• Task requirements: From the listing below, select every line where the word "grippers" appears.

• Raw data:
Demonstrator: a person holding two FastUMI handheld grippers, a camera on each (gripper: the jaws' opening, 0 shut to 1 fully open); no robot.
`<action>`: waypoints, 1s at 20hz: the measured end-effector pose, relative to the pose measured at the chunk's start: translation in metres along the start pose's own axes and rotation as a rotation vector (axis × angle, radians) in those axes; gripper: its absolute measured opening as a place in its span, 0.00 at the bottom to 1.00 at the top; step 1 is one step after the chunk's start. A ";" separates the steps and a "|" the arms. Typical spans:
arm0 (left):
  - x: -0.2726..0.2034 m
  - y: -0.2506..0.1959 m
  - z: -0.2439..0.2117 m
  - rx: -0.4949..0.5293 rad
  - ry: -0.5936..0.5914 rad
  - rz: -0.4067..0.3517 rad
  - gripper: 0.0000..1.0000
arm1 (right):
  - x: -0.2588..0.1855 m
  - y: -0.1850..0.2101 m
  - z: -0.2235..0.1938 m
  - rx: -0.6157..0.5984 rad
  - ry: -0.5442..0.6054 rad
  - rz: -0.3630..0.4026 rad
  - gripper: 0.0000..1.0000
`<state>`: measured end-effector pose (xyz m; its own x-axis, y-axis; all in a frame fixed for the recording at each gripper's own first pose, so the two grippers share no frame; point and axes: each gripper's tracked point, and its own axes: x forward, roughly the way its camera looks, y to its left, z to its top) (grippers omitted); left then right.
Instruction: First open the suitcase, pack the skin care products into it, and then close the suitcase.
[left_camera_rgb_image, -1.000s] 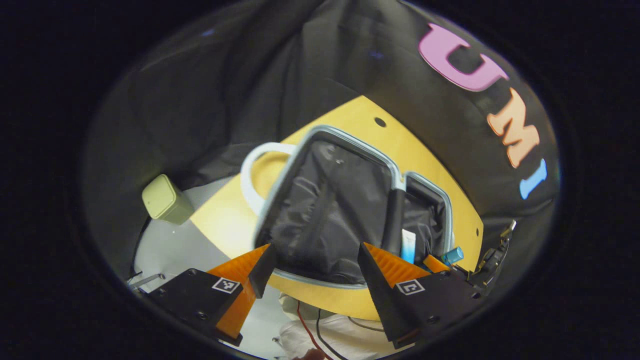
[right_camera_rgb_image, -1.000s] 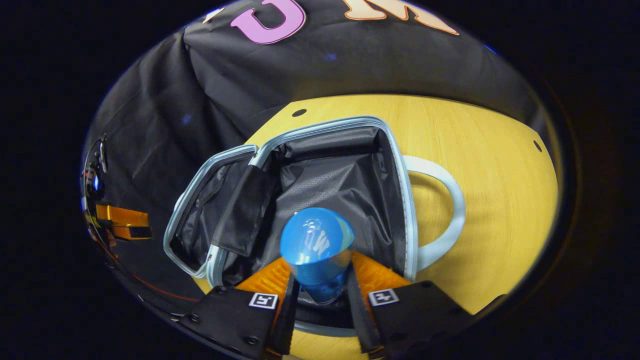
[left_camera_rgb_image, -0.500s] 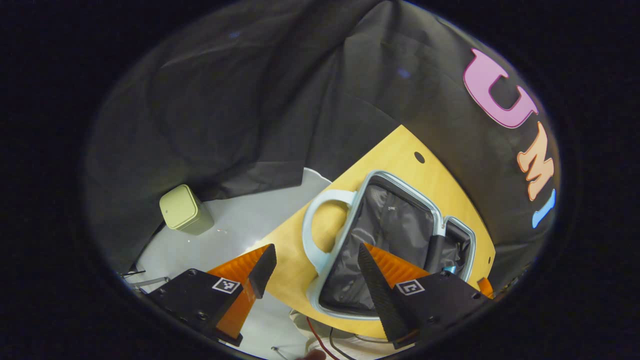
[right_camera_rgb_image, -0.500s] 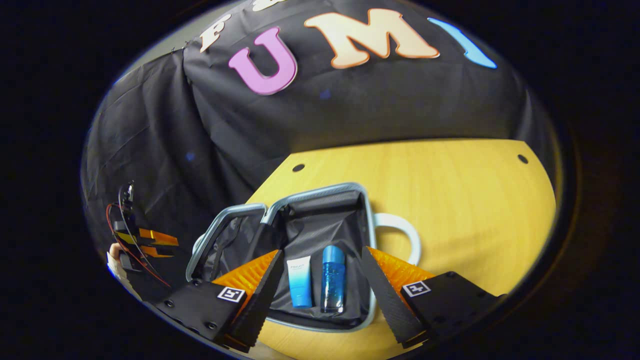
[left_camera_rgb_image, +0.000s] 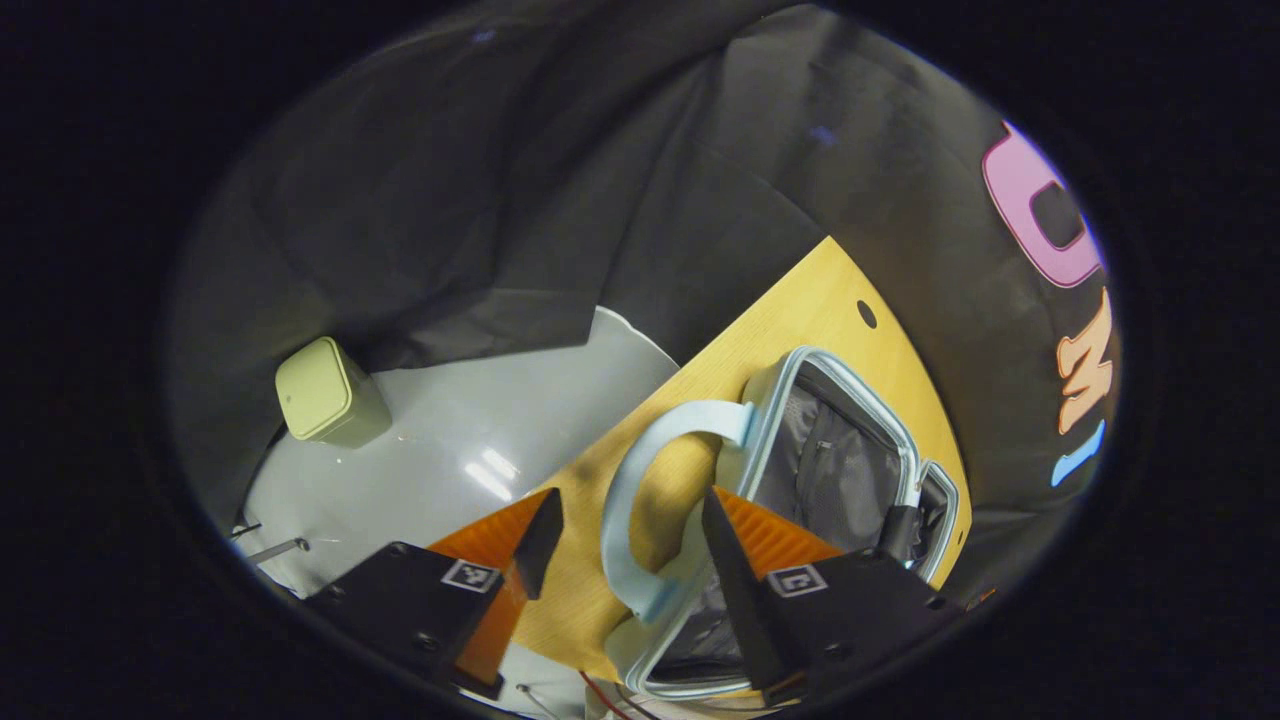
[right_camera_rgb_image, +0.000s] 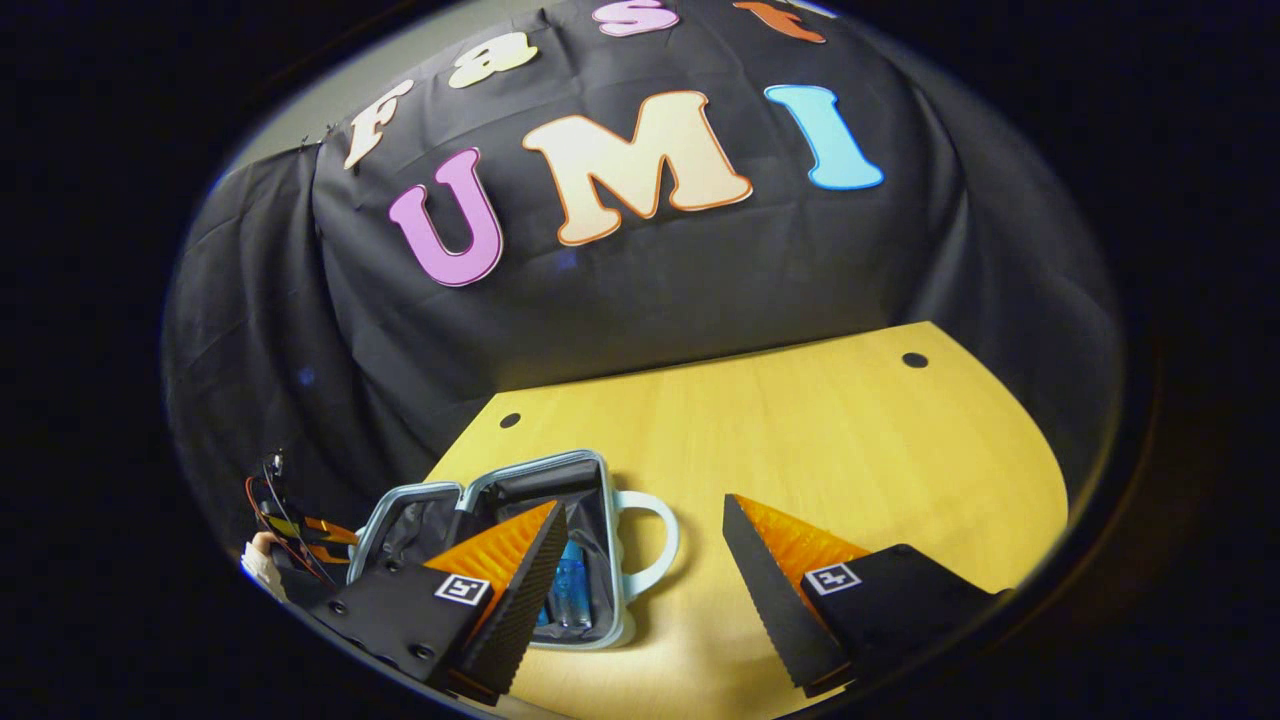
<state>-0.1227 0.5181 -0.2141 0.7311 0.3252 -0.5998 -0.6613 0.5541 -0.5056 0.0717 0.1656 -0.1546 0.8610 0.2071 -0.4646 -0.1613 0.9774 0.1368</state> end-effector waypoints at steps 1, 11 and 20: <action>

• Answer to the exercise:
Demonstrator: a person holding two FastUMI handheld grippers, a camera on each (gripper: the jaws' opening, 0 shut to 1 fully open); no robot.
`<state>`: measured end-effector pose (xyz m; its own x-axis, y-axis; all in a frame fixed for the recording at each gripper's own first pose, so the two grippers share no frame; point and axes: each gripper's tracked point, and its own axes: x forward, roughly the way its camera looks, y to its left, z to its top) (grippers omitted); left then right.

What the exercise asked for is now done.